I am a manufacturing engineer, very new to Python and Matplotlib. Currently, I am trying to plot a scatter time graph, where for every single record, I have the data (read from a sensor) and upper and lower limits for that data that will stop the tool if data is not between them.
So for a simple set of data like this:
time = [1, 2, 3, 7, 8, 9, 10]*
data = [5, 6, 5, 5, 6, 7, 8]
lower_limit = [4, 4, 5, 5, 5, 5, 5]
upper_limit = [6, 6, 6, 7, 7, 7, 7]
- When the tool is not working, nothing will be recorded, hence a gap b/w 3 & 7 in time records.
The desired graph would look like this:
A few rules that I am trying to stick to:
- All three graphs (data, upper_limit, and lower_limit) are required to be scattered points and not lines, with the x-axis (time) being shared among them. - required.
- A green highlight that fills between upper and lower limits, considering only the two points with the same time for each highlight. - highly recommended. (I tried matplotlib.fill_between, but it creates a polygon between trend lines, rather than straight vertical lines between matching pairs of L.L. & U.L. dots. Therefore, it won't be accurate, and it will fill up the gap b/w times 3s and 7s, which is not desired. Also, I tried to use matplot.bar for limits along the scatter plot for the 'data', but I was not able to set a minimum = lower_limit for the bars.)

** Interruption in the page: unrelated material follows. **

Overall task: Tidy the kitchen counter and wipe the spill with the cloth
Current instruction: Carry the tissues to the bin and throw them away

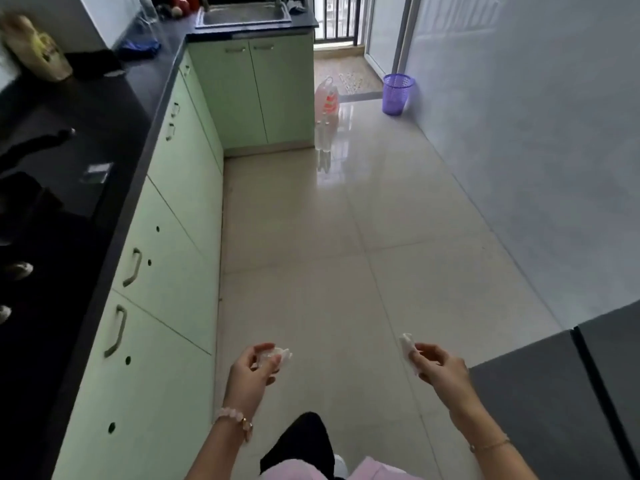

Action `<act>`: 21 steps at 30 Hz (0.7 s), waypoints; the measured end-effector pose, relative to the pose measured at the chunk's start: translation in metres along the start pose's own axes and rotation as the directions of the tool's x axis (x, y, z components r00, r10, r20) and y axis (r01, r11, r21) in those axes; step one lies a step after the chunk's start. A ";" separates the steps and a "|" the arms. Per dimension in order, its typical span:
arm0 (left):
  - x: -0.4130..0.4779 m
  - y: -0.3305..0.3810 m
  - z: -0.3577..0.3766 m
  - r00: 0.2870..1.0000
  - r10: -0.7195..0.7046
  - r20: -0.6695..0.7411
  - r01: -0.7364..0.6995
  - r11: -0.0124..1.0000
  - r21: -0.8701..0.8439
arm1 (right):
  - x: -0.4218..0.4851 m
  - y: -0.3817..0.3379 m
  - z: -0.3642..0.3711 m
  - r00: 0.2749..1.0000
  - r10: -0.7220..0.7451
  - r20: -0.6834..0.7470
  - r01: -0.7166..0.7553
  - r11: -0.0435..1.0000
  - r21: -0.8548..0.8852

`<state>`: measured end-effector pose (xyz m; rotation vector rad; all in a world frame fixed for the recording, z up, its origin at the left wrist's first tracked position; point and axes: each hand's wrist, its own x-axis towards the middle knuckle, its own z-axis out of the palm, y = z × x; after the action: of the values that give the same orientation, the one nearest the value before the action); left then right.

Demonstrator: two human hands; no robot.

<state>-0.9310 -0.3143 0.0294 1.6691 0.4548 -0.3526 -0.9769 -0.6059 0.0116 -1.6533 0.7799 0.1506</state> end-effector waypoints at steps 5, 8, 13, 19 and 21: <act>0.088 0.007 0.043 0.990 -0.137 0.041 0.136 0.990 0.026 | 0.085 -0.011 0.004 0.989 0.149 -0.002 -0.148 0.987 0.058; 0.154 0.021 0.071 0.978 -0.193 0.073 0.187 0.979 0.085 | 0.140 -0.009 0.002 0.966 0.255 -0.033 -0.253 0.966 0.048; 0.271 0.091 0.119 0.963 -0.232 0.139 0.202 0.959 0.198 | 0.212 -0.016 -0.018 0.864 0.484 -0.137 -0.484 0.875 0.037; 0.416 0.209 0.198 0.952 -0.158 0.264 0.074 0.950 0.303 | 0.296 -0.084 -0.040 0.820 0.523 -0.231 -0.523 0.850 0.066; 0.459 0.240 0.227 0.944 -0.135 0.301 0.035 0.948 0.317 | 0.332 -0.108 -0.044 0.809 0.545 -0.220 -0.541 0.837 0.084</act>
<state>-0.4073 -0.5231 -0.0155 1.8523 0.2366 -0.7804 -0.6766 -0.7773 -0.0556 -1.4027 1.4294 0.3537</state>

- When the value of data is not equal to or between the limits, the representing dot should appear in red, rather than the original color. -highly recommended.
So, with all of that in mind, and thousands of records per day, a regular graph, for a 24hr time span, should look like the following: (notice the gap due to possible lack of records in a time span, as well as vertical green lines, for the limits.)
Thanks for your time and help!
CodePudding user response:
Something like this should work, plotting each component separately:
time = [1, 2, 3, 7, 8, 9, 10]
data = [5, 6, 5, 5, 6, 7, 8]
lower_limit = [4, 4, 5, 5, 5, 5, 5]
upper_limit = [6, 6, 6, 7, 7, 7, 7]
# put data into dataframe and identify which points are out of range (not between the lower and upper limit)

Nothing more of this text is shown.